For once, we have to agree with Asa Hutchinson’s reflexive criticism of one of Mike Beebe’s ideas. The attorney general says if he is elected governor he will ask the legislature to appropriate $50 million every two years that he could use to close the deal on a new plant in Arkansas or to pay a company not to leave Arkansas. Hutchinson, the certain Republican candidate for governor, said Beebe’s idea was backward.
It is at least not fresh. Many other states, mostly in the South and Midwest, have ways of bribing industries to situate new plants within their boundaries. One of them is a pot of money to offer companies that are looking around for a plant site. Such funds invariably get used, which then becomes prima-facie evidence that the incentive actually works and produces new jobs for the state.
But empirical evidence that state giveaways to corporations add payrolls is much slimmer. Corporations with a long view do not make site decisions based on a one-time gift or instant emoluments. They move or build based on the proximity to raw materials, product markets, abundant and inexpensive energy, water, transportation and trained workforces. A gift of a few million dollars is little incentive if those other factors make its products less competitive over the long haul. State and local taxes are very small factors because the differentiation in tax rates is rendered minuscule by the deductibility of key state and local taxes on federal returns.
If the state appropriates $50 million of taxpayers’ money every two years, though, you can be sure that businesses will line up at the governor’s door to take it. Businesses that expect to build or expand a plant in Arkansas will play hard to get. They can talk about picking up stakes and going somewhere else. The game has been going on for 50 years and the states keep ratcheting up the stakes with the hard-earned dimes of taxpayers.
When Toyota picked West Texas as the site for a new truck plant rather than Crittenden County, Ark., and sites in Mississippi and Tennessee, Arkansas industrial-development officials mourned that Arkansas just couldn’t match Texas’s rich package of incentives. But Toyota officials let it out that they could not afford to go anyplace but Texas because that was the heart of the light-truck market that it was trying to penetrate. Energy costs in east Arkansas also are a trifle non-competitive.
Ambient air-quality standards also were a problem.
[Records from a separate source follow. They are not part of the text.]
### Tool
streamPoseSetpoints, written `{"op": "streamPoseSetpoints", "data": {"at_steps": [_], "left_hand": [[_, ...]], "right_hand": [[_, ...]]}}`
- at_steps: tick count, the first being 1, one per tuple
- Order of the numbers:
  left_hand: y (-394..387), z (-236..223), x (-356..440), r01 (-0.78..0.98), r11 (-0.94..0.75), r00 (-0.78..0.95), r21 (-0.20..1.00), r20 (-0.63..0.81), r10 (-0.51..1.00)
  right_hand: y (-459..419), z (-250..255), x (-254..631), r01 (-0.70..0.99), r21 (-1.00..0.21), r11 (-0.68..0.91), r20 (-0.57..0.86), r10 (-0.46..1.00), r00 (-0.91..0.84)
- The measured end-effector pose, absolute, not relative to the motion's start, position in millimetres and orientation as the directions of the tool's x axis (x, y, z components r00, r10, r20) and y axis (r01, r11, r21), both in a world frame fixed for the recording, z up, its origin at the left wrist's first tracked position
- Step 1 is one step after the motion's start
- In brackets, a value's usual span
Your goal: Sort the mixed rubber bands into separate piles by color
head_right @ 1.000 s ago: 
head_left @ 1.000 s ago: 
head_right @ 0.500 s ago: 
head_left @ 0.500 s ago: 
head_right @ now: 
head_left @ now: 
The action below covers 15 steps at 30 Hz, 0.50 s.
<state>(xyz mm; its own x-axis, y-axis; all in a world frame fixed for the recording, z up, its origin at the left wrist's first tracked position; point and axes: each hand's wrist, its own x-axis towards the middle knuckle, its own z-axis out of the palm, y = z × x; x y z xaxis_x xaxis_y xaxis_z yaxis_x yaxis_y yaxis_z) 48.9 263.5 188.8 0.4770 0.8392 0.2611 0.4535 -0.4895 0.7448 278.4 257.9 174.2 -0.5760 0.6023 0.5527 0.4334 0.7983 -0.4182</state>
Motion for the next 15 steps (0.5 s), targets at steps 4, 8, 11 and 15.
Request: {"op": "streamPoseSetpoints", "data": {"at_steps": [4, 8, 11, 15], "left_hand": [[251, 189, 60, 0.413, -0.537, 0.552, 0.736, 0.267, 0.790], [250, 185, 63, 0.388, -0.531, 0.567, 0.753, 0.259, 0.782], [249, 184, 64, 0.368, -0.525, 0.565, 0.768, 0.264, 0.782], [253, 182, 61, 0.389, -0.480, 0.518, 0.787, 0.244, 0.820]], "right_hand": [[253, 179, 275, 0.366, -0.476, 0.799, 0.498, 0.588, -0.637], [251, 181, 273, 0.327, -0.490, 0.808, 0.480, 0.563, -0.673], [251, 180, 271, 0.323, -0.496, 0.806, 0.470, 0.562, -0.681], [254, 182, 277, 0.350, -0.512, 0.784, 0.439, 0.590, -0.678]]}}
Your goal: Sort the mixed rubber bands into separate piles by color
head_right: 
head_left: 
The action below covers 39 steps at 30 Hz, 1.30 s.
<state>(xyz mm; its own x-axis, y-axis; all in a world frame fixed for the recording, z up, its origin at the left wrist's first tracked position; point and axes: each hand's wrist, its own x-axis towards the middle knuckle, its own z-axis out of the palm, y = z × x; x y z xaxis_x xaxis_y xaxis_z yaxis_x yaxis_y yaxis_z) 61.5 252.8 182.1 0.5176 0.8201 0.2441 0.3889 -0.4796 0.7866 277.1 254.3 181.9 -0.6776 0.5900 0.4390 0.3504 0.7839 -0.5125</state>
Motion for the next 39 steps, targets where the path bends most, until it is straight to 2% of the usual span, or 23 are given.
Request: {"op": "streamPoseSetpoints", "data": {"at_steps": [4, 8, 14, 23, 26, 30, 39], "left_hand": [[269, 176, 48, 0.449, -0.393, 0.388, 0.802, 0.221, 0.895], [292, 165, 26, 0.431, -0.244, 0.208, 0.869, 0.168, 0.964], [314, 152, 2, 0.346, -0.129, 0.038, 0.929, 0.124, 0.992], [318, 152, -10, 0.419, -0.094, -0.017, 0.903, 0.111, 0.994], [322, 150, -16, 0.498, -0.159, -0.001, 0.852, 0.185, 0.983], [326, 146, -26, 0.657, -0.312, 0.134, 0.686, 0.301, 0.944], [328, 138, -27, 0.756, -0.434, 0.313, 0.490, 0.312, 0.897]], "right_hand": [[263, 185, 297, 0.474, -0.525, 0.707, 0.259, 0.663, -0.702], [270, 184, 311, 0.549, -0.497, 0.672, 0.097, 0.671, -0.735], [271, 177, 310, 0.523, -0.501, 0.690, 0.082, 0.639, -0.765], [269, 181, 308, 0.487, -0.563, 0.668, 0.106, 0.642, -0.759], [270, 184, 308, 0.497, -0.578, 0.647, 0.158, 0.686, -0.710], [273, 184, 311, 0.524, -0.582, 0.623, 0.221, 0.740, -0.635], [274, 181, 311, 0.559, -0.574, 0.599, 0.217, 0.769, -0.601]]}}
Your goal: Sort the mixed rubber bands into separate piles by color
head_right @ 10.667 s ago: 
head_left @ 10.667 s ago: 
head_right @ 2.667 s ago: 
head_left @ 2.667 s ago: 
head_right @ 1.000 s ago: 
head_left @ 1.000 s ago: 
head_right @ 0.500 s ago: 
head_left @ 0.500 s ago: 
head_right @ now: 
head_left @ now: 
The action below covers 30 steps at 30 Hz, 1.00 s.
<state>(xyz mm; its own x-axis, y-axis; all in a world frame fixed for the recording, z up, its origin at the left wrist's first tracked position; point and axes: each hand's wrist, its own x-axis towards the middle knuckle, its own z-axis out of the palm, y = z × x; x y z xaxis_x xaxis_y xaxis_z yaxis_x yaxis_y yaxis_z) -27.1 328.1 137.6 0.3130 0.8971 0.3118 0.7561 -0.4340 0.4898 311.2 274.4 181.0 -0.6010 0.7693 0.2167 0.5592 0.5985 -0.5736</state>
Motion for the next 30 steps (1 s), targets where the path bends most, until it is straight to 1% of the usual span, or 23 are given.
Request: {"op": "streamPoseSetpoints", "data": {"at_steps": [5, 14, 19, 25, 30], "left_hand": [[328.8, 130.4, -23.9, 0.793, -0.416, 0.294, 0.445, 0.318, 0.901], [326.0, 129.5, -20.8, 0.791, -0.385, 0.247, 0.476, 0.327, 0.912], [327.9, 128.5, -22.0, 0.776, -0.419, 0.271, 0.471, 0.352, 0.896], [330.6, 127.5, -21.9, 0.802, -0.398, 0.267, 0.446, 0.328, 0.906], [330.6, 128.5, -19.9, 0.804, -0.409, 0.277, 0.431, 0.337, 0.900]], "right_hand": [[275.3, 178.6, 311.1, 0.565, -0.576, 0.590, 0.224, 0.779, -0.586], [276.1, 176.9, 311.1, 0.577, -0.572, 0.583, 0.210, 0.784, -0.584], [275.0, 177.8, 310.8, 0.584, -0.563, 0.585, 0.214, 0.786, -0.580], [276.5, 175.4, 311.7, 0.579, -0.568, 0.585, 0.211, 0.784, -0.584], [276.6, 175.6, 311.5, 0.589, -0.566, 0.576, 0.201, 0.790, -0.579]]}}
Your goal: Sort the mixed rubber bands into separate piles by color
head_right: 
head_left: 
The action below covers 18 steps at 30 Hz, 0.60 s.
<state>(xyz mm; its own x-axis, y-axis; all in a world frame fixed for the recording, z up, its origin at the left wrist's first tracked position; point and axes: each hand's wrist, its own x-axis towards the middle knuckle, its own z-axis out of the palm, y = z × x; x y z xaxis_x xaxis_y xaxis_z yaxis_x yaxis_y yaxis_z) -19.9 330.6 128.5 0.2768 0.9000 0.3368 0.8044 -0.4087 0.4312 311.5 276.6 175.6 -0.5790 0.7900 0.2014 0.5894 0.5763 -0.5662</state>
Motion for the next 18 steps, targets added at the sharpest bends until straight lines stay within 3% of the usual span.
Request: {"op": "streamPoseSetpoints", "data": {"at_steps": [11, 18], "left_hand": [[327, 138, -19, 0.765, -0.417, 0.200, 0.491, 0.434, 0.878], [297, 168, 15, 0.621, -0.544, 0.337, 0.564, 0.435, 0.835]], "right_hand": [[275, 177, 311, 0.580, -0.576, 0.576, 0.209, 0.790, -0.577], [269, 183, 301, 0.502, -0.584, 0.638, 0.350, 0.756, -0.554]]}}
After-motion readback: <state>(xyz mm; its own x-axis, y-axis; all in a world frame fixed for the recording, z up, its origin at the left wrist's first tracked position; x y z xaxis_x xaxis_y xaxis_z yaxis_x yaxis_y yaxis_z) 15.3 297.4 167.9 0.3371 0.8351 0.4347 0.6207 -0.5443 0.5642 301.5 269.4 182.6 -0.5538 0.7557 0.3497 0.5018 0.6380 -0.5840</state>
A $50 million piggy bank would not have brought the plant to Arkansas.
Arkansas has a pretty broad array of incentives already, including a new one, adopted by the voters two years ago, to issue bonds, amortized by tax receipts, to enlist a big corporation. But that process would take a few weeks. Beebe says the governor needs a pot of money that he could give away immediately to close a deal when time was of essence.
The appeal was that it would be a substitute to the legislative pork barrel that is the now-scandalous General Improvement Fund. Legislators last year gave themselves $52 million for little projects in their districts that would buy political support for the next campaign. We’re not sure even that Beebe’s is a better idea than that. At least you have a hunch that most of these little projects would not be done without the state money. You could never be sure of the bribe to a business to come or stay.
Hutchinson instead offered a variation. He would take the $50 million every two years and send it to state universities for research and workforce education. It is a mildly better approach to economic development though barely more promising of results if the goal is a big workforce expansion.
If the issue is how spend $50 million or so of surplus money that the state discovers from time to time when it underbudgets, there is a far more urgent need, one that the Arkansas Supreme Court unanimously said the state was obligated by its own Constitution to fulfill: replacing and repairing the crumbling public schools. Wouldn’t it be refreshing if a candidate simply promised to use every dime the state could spare to give children a safe and modern learning environment? It is too simple. Anyone could think of that.